:: WORK REQUIRED ::
Going line by line through the entries below, count those that contain "this". Give the number by itself.

:: DATA SHOWN ::
* * * *

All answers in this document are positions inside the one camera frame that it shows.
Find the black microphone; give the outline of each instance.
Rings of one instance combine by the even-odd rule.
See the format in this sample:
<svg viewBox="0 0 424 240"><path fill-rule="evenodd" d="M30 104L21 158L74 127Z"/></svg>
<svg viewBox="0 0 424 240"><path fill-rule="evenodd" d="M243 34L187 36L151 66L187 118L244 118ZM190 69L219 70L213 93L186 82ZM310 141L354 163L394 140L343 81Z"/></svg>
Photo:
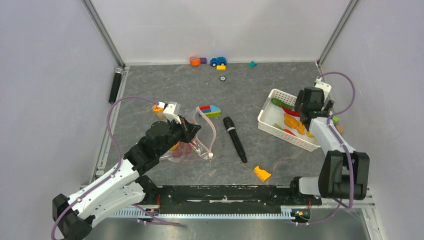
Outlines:
<svg viewBox="0 0 424 240"><path fill-rule="evenodd" d="M117 100L119 87L121 86L121 77L124 69L120 66L115 67L115 75L113 76L112 89L110 90L109 103L113 104Z"/></svg>
<svg viewBox="0 0 424 240"><path fill-rule="evenodd" d="M234 126L233 120L229 116L224 117L224 126L229 136L231 137L232 143L234 144L235 150L237 151L238 156L243 163L247 163L248 159L246 158L245 150L243 149L242 143L240 142L239 136L236 132L236 127Z"/></svg>

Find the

* * * *

:: TASK RESULT ::
2